Database System
kirsle edited this page 5 years ago

The Rophako CMS is the latest in many, many rewrites of a content management system I developed for Kirsle.net over the years. It’s the first one written in Python; previously I always wrote my CMS’s in Perl (as either basic CGI or run with mod_fcgid).

And I’ve never liked dealing with relational databases like MySQL. The overhead of needing to install the database software and configure it, manage databases and user permissions, and when it comes to making backups of my website, having to dump a MySQL database is an added step that I wouldn’t like to do. These complaints also apply to some “NoSQL” databases such as MongoDB.

But, in general I like the idea of NoSQL, because designing hard, rigid schemas using C style data type limitations isn’t my idea of a fun time. And auto-incrementing primary keys? They drive my OCD up a wall. If I’m going to increment a primary key, I want it to be a manual, explicit process (I don’t want to have user ID 4 just because the first 3 users were for testing; I want to have user ID 1 because I’m the Admin!)

Rants aside, Rophako uses a custom hand-rolled database system. It’s one that I first started using a few Perl CMS’s ago, and with every CMS rewrite I’d make a script to migrate data from the old CMS (for example, see siikir-blog-migrate.py).

JsonDB

My custom database system, I call JsonDB. It’s basically flat JSON files saved to the hard disk, with file locking measures in place. There’s also a Redis caching server that sits between Rophako and the hard disk, so that the physical disk doesn’t need to be touched very often -- only when a document is being updated or when its Redis cache expires and it needs to be reloaded from the disk.

The “database tables” are really just files on the disk, in a normal directory hierarchy.

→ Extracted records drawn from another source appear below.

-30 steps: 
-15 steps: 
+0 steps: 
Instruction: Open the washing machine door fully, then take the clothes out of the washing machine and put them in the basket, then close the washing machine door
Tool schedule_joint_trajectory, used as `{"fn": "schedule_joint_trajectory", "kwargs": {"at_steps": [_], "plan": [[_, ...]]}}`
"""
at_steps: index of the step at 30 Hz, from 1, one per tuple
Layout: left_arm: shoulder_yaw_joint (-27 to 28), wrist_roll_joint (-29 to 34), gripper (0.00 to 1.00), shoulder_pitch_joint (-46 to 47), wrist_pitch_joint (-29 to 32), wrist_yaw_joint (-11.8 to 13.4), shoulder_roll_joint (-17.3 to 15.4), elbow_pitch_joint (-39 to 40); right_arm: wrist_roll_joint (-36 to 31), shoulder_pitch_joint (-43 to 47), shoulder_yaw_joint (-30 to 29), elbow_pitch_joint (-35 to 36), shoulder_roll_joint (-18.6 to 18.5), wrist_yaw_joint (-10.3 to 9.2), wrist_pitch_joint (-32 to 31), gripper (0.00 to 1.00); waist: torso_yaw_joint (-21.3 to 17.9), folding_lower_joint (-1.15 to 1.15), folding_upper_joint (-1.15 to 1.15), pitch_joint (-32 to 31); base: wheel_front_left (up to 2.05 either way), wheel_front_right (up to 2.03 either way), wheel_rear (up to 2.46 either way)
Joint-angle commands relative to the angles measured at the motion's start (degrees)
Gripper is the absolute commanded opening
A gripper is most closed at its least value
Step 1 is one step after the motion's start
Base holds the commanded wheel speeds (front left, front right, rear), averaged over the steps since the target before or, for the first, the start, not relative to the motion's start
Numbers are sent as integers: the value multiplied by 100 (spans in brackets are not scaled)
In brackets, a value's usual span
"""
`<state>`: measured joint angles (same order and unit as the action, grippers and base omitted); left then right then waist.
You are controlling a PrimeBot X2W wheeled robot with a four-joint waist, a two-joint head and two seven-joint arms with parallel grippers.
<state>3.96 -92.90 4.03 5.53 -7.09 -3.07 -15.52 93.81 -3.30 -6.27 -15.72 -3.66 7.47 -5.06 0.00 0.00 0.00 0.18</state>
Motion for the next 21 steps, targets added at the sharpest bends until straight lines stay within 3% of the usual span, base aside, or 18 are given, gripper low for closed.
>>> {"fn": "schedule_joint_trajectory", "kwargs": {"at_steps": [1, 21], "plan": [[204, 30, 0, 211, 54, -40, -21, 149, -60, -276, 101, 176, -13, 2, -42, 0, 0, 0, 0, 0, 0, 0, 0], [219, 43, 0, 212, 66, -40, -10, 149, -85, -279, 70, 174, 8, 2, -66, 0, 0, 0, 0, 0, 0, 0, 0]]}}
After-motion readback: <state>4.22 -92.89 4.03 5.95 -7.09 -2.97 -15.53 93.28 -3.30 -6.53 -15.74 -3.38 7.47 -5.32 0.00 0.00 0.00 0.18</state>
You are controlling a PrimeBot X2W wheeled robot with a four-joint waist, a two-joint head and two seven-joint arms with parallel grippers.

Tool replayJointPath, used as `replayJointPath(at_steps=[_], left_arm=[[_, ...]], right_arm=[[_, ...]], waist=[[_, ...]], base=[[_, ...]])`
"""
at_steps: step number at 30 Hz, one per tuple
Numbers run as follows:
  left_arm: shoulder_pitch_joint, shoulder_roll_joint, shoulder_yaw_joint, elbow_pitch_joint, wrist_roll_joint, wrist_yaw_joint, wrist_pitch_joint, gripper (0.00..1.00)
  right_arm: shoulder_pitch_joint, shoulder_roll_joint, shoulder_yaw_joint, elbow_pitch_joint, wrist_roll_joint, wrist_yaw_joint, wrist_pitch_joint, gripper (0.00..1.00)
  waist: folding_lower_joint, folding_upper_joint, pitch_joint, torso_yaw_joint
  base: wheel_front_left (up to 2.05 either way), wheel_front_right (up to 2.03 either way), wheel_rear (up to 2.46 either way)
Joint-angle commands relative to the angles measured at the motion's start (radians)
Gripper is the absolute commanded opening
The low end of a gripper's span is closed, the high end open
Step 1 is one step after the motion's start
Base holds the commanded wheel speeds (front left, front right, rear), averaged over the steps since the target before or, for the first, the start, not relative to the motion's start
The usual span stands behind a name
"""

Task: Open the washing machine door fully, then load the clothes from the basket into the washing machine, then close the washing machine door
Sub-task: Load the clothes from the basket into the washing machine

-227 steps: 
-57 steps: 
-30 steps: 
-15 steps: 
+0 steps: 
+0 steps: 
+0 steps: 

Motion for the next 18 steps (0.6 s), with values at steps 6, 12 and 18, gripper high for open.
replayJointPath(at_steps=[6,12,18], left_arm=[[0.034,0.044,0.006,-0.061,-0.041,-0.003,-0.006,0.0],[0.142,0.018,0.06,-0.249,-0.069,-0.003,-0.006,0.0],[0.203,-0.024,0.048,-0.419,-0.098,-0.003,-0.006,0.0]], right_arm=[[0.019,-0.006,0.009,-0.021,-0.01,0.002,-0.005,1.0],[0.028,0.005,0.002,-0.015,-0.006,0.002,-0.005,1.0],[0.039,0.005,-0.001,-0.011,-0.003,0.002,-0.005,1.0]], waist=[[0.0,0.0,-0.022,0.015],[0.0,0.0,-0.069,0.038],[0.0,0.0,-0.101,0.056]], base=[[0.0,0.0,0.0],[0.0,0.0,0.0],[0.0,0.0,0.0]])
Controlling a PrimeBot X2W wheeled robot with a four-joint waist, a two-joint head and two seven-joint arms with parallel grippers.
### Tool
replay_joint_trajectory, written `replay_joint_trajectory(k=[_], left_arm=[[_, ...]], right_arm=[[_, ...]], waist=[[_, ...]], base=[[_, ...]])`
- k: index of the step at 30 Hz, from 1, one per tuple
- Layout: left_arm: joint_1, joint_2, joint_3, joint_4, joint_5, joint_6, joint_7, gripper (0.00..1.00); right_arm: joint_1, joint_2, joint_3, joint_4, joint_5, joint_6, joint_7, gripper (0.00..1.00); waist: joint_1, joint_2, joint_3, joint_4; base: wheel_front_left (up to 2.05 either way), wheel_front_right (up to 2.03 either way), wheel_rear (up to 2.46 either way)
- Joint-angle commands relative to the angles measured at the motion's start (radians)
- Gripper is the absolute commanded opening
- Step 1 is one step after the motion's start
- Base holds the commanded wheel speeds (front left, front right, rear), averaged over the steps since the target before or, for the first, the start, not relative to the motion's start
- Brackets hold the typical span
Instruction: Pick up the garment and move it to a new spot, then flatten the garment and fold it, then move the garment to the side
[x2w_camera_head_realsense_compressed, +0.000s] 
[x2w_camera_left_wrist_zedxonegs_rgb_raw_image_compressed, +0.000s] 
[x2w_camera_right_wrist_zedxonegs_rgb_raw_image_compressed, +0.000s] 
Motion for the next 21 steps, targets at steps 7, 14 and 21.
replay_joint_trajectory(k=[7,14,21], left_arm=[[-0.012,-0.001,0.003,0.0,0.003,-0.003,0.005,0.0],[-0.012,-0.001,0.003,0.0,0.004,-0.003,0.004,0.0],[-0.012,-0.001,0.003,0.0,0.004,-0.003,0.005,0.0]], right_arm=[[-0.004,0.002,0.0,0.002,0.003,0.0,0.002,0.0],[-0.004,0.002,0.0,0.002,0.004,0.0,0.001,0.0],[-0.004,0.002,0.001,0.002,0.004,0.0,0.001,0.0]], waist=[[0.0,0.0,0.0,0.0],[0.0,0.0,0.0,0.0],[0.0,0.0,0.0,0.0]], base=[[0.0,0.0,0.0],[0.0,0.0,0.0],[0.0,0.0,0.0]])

In the Python code, you don’t refer to them as files (i.e. you never include the .json file extension). So for example, the JsonDB document users/by-id/1 would map to ./db/users/by-id/1.json as a file on disk.

The document URIs are hierarchical and that’s how the database is organized. Examples:

  • users/by-id/1 - the user data for user ID 1
  • users/by-name/admin - a short JSON document that maps the username admin to user ID 1 (for user lookups by name)
  • blog/entries/172 - the blog post with ID #172
  • blog/index - an index (high level summary) of all existing blog posts

For a simple personal homepage site, this database model is sufficient. If you need data to be available in a way that doesn’t fit the document-based structure (in what MongoDB would call a View), you make a new JSON document that pre-caches the data when it changes (i.e. blog/index is a high level cache of basic blog entry details, like their subject, creation date, author ID, etc. -- but not their contents, comment counts, avatars, or other details)

Example DB Structure

blog/
  entries/
    1.json
    2.json
  index.json
comments/
  threads/
    blog-1.json
    blog-2.json
  subscribers/
    blog-1.json
photos/
  index.json
users/
  by-id/
    1.json
  by-name/
    admin.json